The Blame Game plays out in myriad ways. From time to time we hear a supervisor blame a shopfloor associate for not carrying out a task. “I told him to do it,” the supervisor says. As if telling someone once, never checking up and never validating that the request was carried out is somehow acceptable leadership. Who among us remembers everything we are asked or told to do?
Another form of the game is Blame the Blamer. This is the one where a team member responds to criticism by turning the tables on the blamer. The operations manager blames slow sales on the account executive, who in turn explains that he could spend more time selling if he were not so busy meeting with customers to smooth out quality issues created by the operations manager. And around it goes.
Then there’s the tactic of blaming the one thing we don’t control or the one thing we can’t change. I did some advisory work for a family-owned business whose employees blamed just about every problem on the owner’s son. I interviewed the son and was baffled. The kid was no rocket scientist, but neither was he a fool. How could everything be his fault? Then it dawned on me: The owner wasn’t going to fire his own son, so as long as the team could rationalize an explanation for how the son caused the problem, they took themselves off the hook.

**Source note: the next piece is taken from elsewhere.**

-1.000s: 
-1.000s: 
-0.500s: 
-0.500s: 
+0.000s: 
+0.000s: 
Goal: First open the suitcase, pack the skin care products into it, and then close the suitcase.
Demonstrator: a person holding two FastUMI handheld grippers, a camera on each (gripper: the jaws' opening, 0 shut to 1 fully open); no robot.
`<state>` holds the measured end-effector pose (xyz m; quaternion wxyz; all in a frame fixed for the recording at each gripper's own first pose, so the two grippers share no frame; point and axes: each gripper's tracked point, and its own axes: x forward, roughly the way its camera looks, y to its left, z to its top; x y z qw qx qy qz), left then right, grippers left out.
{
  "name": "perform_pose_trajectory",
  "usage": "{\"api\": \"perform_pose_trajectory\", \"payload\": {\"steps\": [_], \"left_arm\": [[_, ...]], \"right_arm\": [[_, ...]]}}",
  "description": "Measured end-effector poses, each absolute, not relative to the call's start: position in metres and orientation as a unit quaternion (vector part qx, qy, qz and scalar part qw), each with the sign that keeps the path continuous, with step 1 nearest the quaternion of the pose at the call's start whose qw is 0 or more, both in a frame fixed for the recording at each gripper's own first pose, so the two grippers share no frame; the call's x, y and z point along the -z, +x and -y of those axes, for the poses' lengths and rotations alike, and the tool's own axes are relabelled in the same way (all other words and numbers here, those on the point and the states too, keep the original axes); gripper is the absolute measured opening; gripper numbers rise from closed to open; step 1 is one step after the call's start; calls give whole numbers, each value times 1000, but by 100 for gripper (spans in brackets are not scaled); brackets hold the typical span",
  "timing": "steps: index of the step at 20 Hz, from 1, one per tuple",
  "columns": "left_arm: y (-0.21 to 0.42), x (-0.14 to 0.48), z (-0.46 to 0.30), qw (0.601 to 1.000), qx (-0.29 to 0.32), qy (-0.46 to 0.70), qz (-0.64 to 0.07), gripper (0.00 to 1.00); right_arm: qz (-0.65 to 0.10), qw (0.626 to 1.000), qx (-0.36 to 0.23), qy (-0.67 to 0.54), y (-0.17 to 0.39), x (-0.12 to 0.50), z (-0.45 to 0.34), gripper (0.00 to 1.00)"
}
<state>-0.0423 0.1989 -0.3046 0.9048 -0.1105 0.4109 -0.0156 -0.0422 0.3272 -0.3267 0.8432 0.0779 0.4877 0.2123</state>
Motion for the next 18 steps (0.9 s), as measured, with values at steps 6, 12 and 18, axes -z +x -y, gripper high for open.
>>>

The one that grates on me the most is the version of the game in which the customer gets blamed. The parts aren’t to specifications because the specifications are too tight, or the order would not have been late if the customer had just planned ahead and started manufacturing the parts sooner. What?
Sadly, many companies have a Blame Game culture where the goal each day is to go home believing that whatever bad stuff happened was someone else’s fault.
What to Do?
The fix starts at the top. Like so many aspects of business culture, the Blame Game culture is created directly or indirectly by the leader. When something goes wrong, does the leader seek to identify and pillory the guilty, thereby creating an environment where people just try to stay out of traffic, or is the focus placed on solving the problem?

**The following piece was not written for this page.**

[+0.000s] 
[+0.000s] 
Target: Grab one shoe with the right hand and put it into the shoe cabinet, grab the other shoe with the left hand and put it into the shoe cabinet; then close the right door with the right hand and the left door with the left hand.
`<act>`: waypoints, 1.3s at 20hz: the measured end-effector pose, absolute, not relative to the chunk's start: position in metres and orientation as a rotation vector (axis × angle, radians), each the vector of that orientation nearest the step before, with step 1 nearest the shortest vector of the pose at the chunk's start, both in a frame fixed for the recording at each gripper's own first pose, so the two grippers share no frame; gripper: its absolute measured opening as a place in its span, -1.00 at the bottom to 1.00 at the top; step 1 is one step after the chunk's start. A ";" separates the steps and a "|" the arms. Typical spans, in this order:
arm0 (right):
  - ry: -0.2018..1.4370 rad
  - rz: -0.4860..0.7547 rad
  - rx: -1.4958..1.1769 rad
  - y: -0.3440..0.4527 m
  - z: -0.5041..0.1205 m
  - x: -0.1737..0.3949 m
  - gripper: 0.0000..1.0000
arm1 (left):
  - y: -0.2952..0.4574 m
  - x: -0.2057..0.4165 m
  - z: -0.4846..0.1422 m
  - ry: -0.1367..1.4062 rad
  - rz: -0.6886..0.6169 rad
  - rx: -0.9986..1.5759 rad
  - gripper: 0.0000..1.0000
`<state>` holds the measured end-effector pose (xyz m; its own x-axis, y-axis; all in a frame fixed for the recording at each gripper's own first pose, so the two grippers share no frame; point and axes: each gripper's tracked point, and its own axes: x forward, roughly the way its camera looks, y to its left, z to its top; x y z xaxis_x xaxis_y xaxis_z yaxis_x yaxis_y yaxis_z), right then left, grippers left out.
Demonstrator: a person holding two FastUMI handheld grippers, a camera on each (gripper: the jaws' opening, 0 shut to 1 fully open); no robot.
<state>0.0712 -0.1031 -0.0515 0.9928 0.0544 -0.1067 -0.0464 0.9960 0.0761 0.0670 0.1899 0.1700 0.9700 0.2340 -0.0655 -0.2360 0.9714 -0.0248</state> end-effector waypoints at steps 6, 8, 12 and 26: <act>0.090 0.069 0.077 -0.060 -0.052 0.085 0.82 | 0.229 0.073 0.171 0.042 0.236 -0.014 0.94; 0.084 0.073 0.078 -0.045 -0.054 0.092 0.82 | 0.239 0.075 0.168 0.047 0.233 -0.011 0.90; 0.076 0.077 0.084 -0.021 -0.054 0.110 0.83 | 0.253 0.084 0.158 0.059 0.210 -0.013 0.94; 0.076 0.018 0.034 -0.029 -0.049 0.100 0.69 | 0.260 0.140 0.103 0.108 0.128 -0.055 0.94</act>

Take responsibility for everything. I recall a board member who accused me of being too quick to take the responsibility for the shortcomings of my team. I had to explain to him that the shortcomings of my team were still, one way or another, my shortcomings. After all, I was the one who chose the team. When the leader ultimately owns the organization’s problems, the team members follow the example and responsibility becomes part of the culture.

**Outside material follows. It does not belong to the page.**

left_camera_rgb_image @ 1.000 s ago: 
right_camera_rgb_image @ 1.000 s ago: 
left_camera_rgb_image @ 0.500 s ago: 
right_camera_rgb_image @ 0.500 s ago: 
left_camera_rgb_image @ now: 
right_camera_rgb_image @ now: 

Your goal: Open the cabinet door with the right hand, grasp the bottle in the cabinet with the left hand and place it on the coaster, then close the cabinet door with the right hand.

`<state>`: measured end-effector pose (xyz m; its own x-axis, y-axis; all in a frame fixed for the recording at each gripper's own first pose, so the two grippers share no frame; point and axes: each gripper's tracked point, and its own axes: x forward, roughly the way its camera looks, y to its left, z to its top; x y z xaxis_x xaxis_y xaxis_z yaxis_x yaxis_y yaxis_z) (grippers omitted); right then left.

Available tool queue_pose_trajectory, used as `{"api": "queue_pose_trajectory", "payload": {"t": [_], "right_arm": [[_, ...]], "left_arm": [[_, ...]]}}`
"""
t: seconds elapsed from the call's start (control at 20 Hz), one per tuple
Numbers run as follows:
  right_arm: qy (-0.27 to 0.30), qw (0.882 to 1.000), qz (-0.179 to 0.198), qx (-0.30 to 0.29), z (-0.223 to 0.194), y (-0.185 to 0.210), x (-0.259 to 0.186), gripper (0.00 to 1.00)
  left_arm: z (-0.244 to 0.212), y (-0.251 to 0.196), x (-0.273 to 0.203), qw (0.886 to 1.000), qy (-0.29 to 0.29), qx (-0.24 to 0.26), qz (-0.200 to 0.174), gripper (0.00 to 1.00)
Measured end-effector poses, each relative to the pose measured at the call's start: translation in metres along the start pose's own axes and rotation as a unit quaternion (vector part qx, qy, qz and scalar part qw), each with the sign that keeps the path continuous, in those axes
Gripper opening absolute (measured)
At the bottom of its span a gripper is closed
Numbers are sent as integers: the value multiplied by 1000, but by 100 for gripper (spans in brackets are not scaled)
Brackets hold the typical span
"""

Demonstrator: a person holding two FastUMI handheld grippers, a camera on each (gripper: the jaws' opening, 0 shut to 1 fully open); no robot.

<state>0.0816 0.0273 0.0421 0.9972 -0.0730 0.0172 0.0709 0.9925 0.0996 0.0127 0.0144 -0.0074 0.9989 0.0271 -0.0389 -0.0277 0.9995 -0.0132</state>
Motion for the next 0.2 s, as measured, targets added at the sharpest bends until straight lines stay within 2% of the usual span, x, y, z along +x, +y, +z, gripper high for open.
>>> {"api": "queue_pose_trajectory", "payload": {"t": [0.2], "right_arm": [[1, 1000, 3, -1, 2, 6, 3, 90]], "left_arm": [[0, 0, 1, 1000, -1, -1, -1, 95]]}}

Clear the air. Early in my career, when one employee pointed the finger at another, the CEO for whom we worked brought them both into the room with him to iron things out. Blaming an individual in the absence of the blamed was strictly forbidden. Fascinating how less likely one is to point the finger when the person to whom we’re assigning the blame is sitting right across the table.
Focus on the customer. Finally, a Blame Game company is one that doesn’t spend enough time talking about its customers. When we bring every issue back to how it affects the customer, regardless of who is to blame, we quickly get past the finger pointing and on to solutions.